ACLs are an ordered list of permit and deny statements that are compared to the network traffic passing through them. When a rule is matched, the action is taken on the LAN traffic, and no further ACL processing is performed. A rule base is configured that specifies any number of parameters that usually include a source or destination IP address or an application such as HHTP or SMTP. Then the ACL is applied to a network interface to filter LAN traffic that is either entering or exiting that interface.
Some of the uses of an ACL are to permit or deny incoming traffic based on the remote IP subnet range to a server, VM, or application; blacklist IP addresses; create multiple permit or deny rules per endpoint; or control traffic that matches the security policy of your company. Once you create an ACL policy, you apply it to a network device, firewall, or virtual machine endpoint.
The packet filtering takes place on the network device or the host node of your VM depending on its placement. Traffic entering the cloud datacenter can be blocked by the network by matching ACL rules instead of your VM having to process the traffic filtering. By default, network equipment will not have any ACLs configured, and all LAN traffic is permitted to the endpoint. When an ACL is defined and applied to an interface, all LAN traffic passing through that interface will be investigated and either allowed through or dropped. It therefore becomes very important to create the ACL permit/deny rules and place them in the proper order for what you are trying to accomplish.

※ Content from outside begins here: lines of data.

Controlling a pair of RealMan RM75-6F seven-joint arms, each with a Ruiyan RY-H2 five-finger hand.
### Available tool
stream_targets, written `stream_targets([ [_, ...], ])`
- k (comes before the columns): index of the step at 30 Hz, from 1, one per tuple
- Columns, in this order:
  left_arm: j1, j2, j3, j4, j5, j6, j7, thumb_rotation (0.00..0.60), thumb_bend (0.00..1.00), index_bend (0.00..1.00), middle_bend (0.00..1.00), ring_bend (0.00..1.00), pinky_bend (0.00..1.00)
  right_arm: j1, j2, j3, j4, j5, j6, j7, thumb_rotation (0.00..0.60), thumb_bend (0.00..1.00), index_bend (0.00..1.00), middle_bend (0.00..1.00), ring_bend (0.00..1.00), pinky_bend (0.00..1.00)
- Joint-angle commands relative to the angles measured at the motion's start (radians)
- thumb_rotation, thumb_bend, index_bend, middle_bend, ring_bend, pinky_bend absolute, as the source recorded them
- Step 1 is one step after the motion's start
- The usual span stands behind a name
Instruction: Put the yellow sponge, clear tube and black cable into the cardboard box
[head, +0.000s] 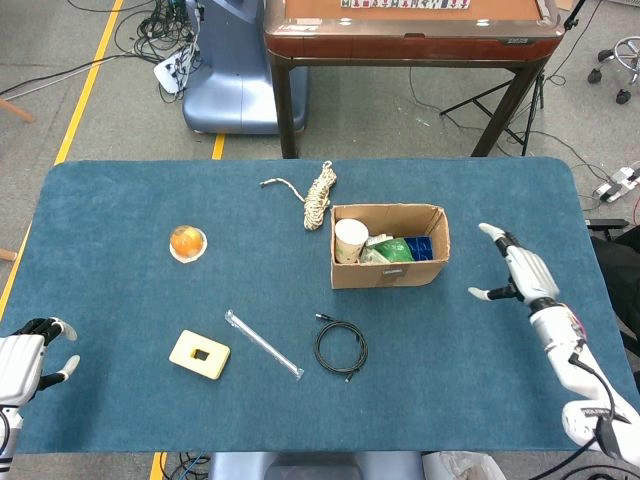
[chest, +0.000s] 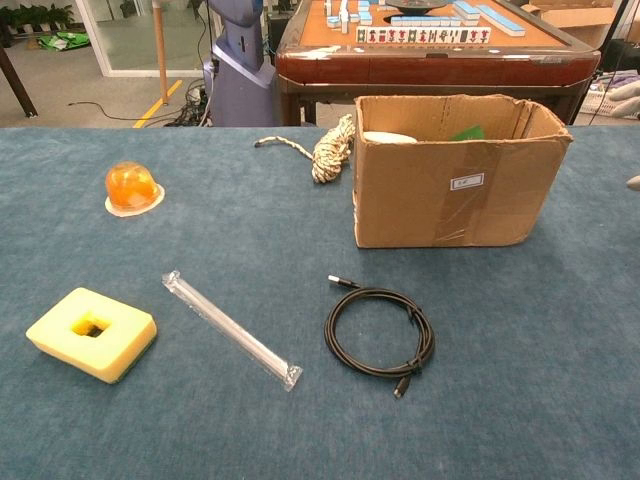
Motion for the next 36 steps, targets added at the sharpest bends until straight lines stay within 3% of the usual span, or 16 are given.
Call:
stream_targets([
  [1,0.001,0.001,0.001,-0.002,0.000,0.000,-0.001,0.600,0.22,0.50,0.43,0.33,0.53,0.038,-0.028,-0.001,0.020,0.023,-0.051,0.016,0.600,0.11,0.06,0.06,0.04,0.19],
  [17,0.008,0.017,0.004,-0.017,0.009,0.011,-0.014,0.600,0.22,0.50,0.43,0.33,0.53,0.153,-0.153,-0.008,0.058,0.043,-0.199,0.056,0.600,0.11,0.06,0.05,0.04,0.19],
  [36,0.010,0.024,0.005,-0.023,0.007,0.011,-0.016,0.600,0.22,0.50,0.43,0.33,0.53,0.256,-0.246,0.023,0.017,0.032,-0.222,0.070,0.600,0.11,0.06,0.07,0.04,0.19],
])
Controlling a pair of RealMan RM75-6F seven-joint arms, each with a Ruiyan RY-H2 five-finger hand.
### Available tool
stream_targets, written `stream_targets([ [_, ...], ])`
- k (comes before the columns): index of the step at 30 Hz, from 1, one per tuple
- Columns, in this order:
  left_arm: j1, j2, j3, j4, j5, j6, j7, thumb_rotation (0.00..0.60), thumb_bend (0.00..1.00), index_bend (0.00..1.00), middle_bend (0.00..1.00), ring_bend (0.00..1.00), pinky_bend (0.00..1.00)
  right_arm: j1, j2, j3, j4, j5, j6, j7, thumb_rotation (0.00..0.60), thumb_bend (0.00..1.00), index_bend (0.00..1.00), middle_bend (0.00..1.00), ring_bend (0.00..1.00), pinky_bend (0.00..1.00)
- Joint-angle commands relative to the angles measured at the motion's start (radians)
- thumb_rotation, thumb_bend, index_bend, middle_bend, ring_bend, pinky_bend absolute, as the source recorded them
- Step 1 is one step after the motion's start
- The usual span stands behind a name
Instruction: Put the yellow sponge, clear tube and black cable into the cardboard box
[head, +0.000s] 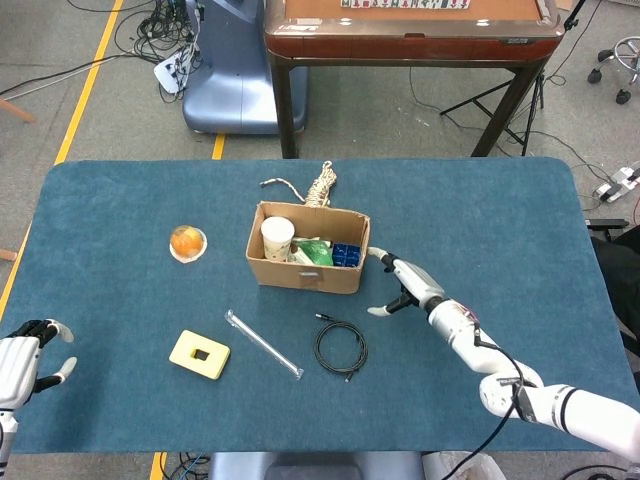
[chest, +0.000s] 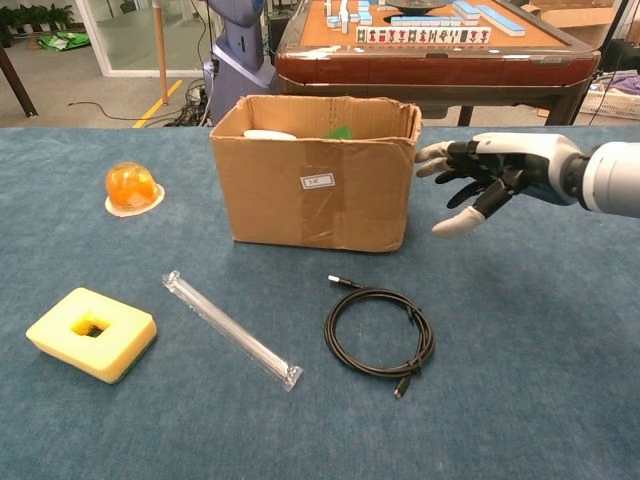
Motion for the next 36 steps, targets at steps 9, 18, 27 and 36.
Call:
stream_targets([
  [9,0.003,0.006,0.000,-0.006,0.000,0.005,-0.002,0.600,0.22,0.50,0.43,0.33,0.53,0.073,-0.062,0.025,-0.010,0.060,0.017,-0.065,0.600,0.11,0.06,0.08,0.04,0.19],
  [18,0.006,0.010,0.001,-0.010,-0.001,0.006,0.001,0.600,0.22,0.50,0.43,0.33,0.53,0.086,-0.059,0.012,-0.022,0.103,0.032,-0.104,0.600,0.11,0.06,0.08,0.04,0.19],
  [27,0.006,0.009,0.002,-0.012,-0.004,0.001,0.006,0.600,0.22,0.50,0.43,0.33,0.53,-0.030,0.071,-0.043,-0.165,0.009,0.139,-0.080,0.600,0.11,0.06,0.11,0.04,0.19],
  [36,0.004,0.004,0.007,-0.019,0.011,0.003,0.017,0.600,0.22,0.50,0.43,0.33,0.53,-0.200,0.262,-0.141,-0.309,-0.175,0.371,-0.137,0.600,0.11,0.14,0.16,0.04,0.19],
])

ACLs offer the ability to create granular rules that allow complete control over the network traffic. This lets you choose what devices and protocols to allow and deny network resources on the other side of the ACL. With most ACL implementations, there will be a combination of permit and deny statements with the implicit “deny all” at the end. Ethernet traffic is evaluated from the top of the ACL list to the bottom until a match occurs and action is taken. It should be noted that just the act of configuring an ACL on a switch or router will not take effect until it is applied to an interface in either the outbound or inbound direction.

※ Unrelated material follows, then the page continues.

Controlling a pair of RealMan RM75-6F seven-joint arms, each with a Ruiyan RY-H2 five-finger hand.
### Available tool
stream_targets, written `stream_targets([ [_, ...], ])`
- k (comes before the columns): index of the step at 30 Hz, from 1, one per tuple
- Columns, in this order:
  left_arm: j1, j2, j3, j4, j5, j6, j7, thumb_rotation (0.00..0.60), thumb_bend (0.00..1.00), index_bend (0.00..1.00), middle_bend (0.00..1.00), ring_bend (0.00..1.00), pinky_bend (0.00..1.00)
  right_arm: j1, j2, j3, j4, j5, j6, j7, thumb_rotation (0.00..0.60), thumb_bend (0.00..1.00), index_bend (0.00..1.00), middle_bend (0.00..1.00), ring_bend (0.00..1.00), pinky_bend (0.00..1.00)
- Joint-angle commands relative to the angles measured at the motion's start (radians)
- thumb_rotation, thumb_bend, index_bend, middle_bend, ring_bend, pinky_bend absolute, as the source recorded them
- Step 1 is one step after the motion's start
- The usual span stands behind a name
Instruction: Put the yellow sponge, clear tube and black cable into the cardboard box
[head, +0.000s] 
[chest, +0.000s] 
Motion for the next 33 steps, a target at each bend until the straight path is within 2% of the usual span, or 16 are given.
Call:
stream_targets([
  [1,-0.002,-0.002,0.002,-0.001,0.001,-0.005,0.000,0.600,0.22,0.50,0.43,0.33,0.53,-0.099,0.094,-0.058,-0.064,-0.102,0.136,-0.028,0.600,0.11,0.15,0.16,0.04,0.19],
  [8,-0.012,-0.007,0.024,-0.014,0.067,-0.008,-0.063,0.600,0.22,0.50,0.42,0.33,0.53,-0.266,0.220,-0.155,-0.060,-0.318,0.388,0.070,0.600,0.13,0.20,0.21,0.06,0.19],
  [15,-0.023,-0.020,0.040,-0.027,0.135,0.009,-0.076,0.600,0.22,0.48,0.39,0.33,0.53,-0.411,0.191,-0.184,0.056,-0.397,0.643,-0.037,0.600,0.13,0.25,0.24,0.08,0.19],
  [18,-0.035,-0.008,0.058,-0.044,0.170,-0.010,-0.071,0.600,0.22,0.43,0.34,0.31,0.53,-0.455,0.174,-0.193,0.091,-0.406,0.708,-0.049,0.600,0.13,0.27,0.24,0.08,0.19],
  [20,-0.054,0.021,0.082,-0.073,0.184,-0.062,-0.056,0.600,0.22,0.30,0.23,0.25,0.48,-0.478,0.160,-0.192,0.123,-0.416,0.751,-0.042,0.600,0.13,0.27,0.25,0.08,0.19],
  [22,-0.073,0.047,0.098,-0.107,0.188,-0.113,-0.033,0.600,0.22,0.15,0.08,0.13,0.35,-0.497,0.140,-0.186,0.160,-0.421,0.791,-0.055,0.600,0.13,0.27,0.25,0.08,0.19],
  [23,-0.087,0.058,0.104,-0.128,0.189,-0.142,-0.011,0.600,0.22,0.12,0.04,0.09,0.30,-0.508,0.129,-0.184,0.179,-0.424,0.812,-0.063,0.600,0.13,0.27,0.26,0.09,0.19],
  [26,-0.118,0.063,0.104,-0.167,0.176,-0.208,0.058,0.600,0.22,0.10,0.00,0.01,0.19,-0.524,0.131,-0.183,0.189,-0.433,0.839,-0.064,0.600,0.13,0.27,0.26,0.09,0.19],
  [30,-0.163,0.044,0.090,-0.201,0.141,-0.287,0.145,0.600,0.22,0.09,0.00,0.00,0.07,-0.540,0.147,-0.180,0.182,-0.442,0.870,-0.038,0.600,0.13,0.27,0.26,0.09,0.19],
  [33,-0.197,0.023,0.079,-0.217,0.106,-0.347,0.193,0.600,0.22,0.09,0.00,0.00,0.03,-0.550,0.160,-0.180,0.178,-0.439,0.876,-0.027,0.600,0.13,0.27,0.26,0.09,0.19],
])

Storage Access Control Lists
A storage access control list (ACL) is a security mechanism that consists of an ordered list of permit and deny statements to secure access to storage resources in the cloud by explicitly either permitting or denying access to storage resources. Controlling access to storage with the use of ACLs is very similar to the use of ACLs for Ethernet switches, routers, and firewalls that you learned about in the previous section. You can selectively permit or deny access to storage objects. Each storage object can have an ACL that defines which remote devices can access it and what rights are granted. For example, a specific user group can be allowed only read access to a storage bucket in the cloud storage system, whereas another group can perform both read and write operations on the same bucket. A customer who has authenticated on your website may then become a member of the authenticated users group and be allowed to access storage resources on a specific volume based on the configuration of that volume’s ACL. Groups can be defined as everyone, authenticated users, anonymous users, administrators, or whatever your organization requires. These groups are then filtered using an ACL to allow read, write, and full control to storage system objects.

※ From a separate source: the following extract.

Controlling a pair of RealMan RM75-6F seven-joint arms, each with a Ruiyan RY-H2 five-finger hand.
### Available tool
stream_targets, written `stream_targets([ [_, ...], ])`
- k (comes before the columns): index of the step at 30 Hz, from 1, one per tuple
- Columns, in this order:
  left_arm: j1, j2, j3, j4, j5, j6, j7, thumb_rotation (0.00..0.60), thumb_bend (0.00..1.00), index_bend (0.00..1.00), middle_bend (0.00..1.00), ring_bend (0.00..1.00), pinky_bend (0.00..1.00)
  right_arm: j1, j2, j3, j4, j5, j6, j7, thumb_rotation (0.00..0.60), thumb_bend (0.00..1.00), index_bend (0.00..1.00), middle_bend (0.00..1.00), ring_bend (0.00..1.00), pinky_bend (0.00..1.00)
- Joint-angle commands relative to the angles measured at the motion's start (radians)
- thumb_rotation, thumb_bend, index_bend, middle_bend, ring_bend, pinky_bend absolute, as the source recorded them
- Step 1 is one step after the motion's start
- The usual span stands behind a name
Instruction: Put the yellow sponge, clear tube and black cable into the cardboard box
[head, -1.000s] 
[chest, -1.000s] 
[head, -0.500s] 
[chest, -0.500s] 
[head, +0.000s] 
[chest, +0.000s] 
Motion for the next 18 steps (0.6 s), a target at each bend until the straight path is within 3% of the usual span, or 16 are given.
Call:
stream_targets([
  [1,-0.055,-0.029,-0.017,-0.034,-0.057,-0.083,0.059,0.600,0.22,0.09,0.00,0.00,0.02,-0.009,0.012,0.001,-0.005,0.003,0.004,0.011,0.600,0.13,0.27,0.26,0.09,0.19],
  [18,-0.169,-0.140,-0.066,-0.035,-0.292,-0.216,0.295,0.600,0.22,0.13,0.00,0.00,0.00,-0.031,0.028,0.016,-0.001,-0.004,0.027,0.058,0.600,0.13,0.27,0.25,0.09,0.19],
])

User and Host Authentication
Authentication is the process of determining the identity of a client usually by a login process. By authenticating the user, you learn the identity of that user and can authorize or grant permissions to cloud resources by either allowing or denying access to specific resources. User authentication usually consists of a username and password combination or some variation of that, such as a token or bio-metric access method.
Cookies can be used for web access to identify and authenticate a user connecting to your website. For example, a visitor to your e-commerce site may be prompted initially for a username and password through their browser. Once authentication is completed, a cookie is stored in the local computer with an identity token that will grant authorization to their account.
Servers such as virtual machines and the applications hosted on the servers may also be required to authenticate with other applications. They use a service account and can authenticate using APIs, a form of application-to-application communications based on standard programmable interfaces such as XML and JSON.
Montgomery, T. (2016). CompTIA cloud study guide: Exam CV0-001. Indianapolis, IN: John Wiley & Sons. ISBN 978-1119243229
For this final piece to your cloud migration project proposal, in a 3 page APA-formatted paper address your security management plan for the cloud migration. For example, if you are migrating to a cloud storage environment, address how the ACL will be created and maintained. If you are implementing an IAAS environment, address how the cloud infrastructure will be secured, both electronically and physically. If you are implementing a PAAS solution, address how security controls will be included in the program interface.